Hospice Use and Aggressive End-of-Life Care Among Cancer and Non-Cancer Decedents in Taiwan 台湾癌症与非癌症病患临终关怀之使用与积极临终关怀。

IF 3.5 2区医学 Q2 CLINICAL NEUROLOGY

Journal of pain and symptom management

Pub Date : 2025-10-09 DOI: 10.1016/j.jpainsymman.2025.09.026

Chun-Li Wang MD, PhD , Chiann-Yi Hsu MSc , Chia-Yen Lin MD, PhD

Context

Palliative care has expanded to include noncancer populations, yet disparities in hospice access and end-of-life (EOL) care quality between cancer and noncancer patients remain.

Objectives

To examine 10-year trends and determinants of hospice use and aggressive EOL care among cancer and hospice-eligible noncancer decedents in Taiwan.

Methods

This retrospective study included 15,546 adult inpatients who died or were terminally discharged from a tertiary center between 2010 and 2019. Patients were classified as cancer or hospice-eligible noncancer based on Taiwan’s National Health Insurance criteria. Hospice enrollment and 15 indicators of aggressive EOL care were assessed within the last 28 days of life. Linear and logistic regression identified trends and predictors.

Results

Hospice utilization increased significantly over time in both cancer and noncancer groups. For cancer decedents, hospice enrollment rose from 6.2% in 2010 to 52.3% in 2019 (β = 0.94, P < 0.001) while noncancer patients showed a more modest increase from 0.6% to 16.2% (β = 0.81, P < 0.001). Noncancer patients consistently exhibited higher aggressive-care scores (mean 5.2 vs. 3.6, P < 0.001), particularly in ICU admission, mechanical ventilation, vasopressor use, and CPR. Cancer diagnosis (aOR = 0.33), receipt of hospice care (aOR = 0.46), and self-signed DNR (aOR = 0.41) were independently associated with lower odds of receiving high-intensity EOL care.

Conclusions

Despite improvement, noncancer patients remain less likely to access hospice and more likely to receive aggressive treatments. Enhanced prognostic recognition and equitable palliative integration are needed.

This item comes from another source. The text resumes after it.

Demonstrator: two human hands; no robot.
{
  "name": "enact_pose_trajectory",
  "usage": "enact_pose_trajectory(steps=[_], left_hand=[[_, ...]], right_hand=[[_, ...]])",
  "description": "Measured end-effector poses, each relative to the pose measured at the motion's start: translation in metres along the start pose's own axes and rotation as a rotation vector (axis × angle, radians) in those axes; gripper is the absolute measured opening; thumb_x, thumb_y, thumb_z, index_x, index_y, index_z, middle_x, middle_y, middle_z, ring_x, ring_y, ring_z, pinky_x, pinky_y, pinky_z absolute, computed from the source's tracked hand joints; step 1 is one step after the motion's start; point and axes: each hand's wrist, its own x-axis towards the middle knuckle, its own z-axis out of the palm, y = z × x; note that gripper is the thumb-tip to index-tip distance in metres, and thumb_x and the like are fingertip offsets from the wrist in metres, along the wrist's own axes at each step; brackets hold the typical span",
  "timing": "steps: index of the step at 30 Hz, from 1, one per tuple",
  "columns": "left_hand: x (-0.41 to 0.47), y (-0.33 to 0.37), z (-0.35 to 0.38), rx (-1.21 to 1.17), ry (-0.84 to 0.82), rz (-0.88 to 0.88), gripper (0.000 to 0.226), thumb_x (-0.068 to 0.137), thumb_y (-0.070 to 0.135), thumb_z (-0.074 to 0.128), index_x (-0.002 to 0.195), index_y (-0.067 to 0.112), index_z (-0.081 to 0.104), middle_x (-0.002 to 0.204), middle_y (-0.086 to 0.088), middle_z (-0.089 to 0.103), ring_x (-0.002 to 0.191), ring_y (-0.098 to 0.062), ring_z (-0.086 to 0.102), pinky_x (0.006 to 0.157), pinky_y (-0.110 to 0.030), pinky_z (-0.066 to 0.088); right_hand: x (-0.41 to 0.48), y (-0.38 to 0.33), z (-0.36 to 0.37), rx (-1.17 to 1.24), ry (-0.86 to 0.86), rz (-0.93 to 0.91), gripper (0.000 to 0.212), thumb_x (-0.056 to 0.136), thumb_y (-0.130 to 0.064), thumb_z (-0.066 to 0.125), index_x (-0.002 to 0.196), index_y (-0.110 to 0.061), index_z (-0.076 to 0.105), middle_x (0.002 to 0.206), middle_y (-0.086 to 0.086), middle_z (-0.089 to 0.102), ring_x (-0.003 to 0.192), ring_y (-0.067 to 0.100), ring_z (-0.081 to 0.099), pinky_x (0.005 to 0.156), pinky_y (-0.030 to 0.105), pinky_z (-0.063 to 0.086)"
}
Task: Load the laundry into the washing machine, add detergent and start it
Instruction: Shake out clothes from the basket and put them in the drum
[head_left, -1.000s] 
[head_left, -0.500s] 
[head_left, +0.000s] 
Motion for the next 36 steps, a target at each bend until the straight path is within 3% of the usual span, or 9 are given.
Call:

背景：姑息治疗已经扩展到包括非癌症人群，然而癌症和非癌症患者在临终关怀和临终关怀（EOL）质量方面仍然存在差异。目的：探讨台湾地区癌症及符合临终关怀条件的非癌症死者，其临终关怀使用及积极生命生命护理的10年趋势及决定因素。方法：本回顾性研究纳入了2010年至2019年在三级医疗中心死亡或临终出院的15546名成年住院患者。根据台湾的国民健康保险标准，将患者分为癌症或符合临终关怀条件的非癌症。在生命的最后28天内评估临终关怀登记和15项积极的EOL护理指标。线性和逻辑回归确定了趋势和预测因素。结果：随着时间的推移，癌症组和非癌症组的临终关怀使用率显著增加。对于癌症死者，安宁疗护的登记人数从2010年的6.2%上升到2019年的52.3% （β = 0.94）。结论：尽管有所改善，但非癌症患者仍然不太可能获得安宁疗护，更有可能接受积极的治疗。需要加强预后识别和公平的姑息治疗整合。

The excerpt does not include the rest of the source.